**DIRECTIONS**
Working from the listing below, pick each line containing the word "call" and copy it.

SUPPLIED DATA below:

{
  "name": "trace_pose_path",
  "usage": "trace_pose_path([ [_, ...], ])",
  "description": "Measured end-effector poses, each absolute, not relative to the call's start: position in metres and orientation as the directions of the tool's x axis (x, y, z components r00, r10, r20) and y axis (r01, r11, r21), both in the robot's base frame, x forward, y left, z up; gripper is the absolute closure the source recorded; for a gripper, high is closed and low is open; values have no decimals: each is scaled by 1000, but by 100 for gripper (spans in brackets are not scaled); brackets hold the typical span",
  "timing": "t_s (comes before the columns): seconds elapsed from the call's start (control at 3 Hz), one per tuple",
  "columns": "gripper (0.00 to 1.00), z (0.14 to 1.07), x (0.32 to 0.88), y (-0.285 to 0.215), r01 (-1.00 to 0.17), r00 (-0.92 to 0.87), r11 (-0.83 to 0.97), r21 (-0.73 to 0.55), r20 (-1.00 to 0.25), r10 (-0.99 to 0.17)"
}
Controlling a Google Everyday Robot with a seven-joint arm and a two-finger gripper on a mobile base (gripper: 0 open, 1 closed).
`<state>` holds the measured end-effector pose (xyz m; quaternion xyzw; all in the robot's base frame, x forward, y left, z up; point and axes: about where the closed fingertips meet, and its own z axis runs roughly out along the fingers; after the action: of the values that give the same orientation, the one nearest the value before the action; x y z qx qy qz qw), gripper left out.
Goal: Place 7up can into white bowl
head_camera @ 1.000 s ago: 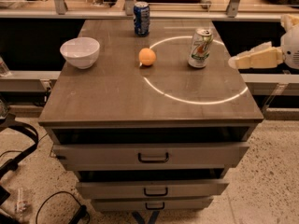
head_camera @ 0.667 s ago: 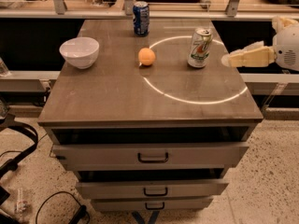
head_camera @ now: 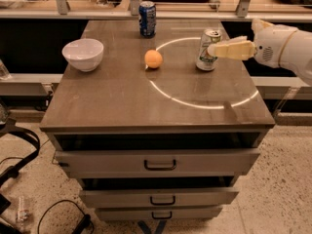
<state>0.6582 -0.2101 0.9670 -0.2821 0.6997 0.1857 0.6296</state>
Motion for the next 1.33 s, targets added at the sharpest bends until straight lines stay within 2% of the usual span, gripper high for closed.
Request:
trace_pose_path([
  [0.33,0,953,680,-201,-638,-42,769,-47,-994,-96],
  [1.0,0,946,702,-198,-619,17,770,-153,-983,-182],
  [1.33,0,941,712,-192,-629,33,763,-152,-985,-169],
])
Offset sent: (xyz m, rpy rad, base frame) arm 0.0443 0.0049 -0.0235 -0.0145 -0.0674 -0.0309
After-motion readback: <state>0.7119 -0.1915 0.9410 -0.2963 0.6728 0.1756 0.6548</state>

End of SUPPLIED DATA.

**ANSWER**
  "description": "Measured end-effector poses, each absolute, not relative to the call's start: position in metres and orientation as the directions of the tool's x axis (x, y, z components r00, r10, r20) and y axis (r01, r11, r21), both in the robot's base frame, x forward, y left, z up; gripper is the absolute closure the source recorded; for a gripper, high is closed and low is open; values have no decimals: each is scaled by 1000, but by 100 for gripper (spans in brackets are not scaled); brackets hold the typical span",
  "timing": "t_s (comes before the columns): seconds elapsed from the call's start (control at 3 Hz), one per tuple",

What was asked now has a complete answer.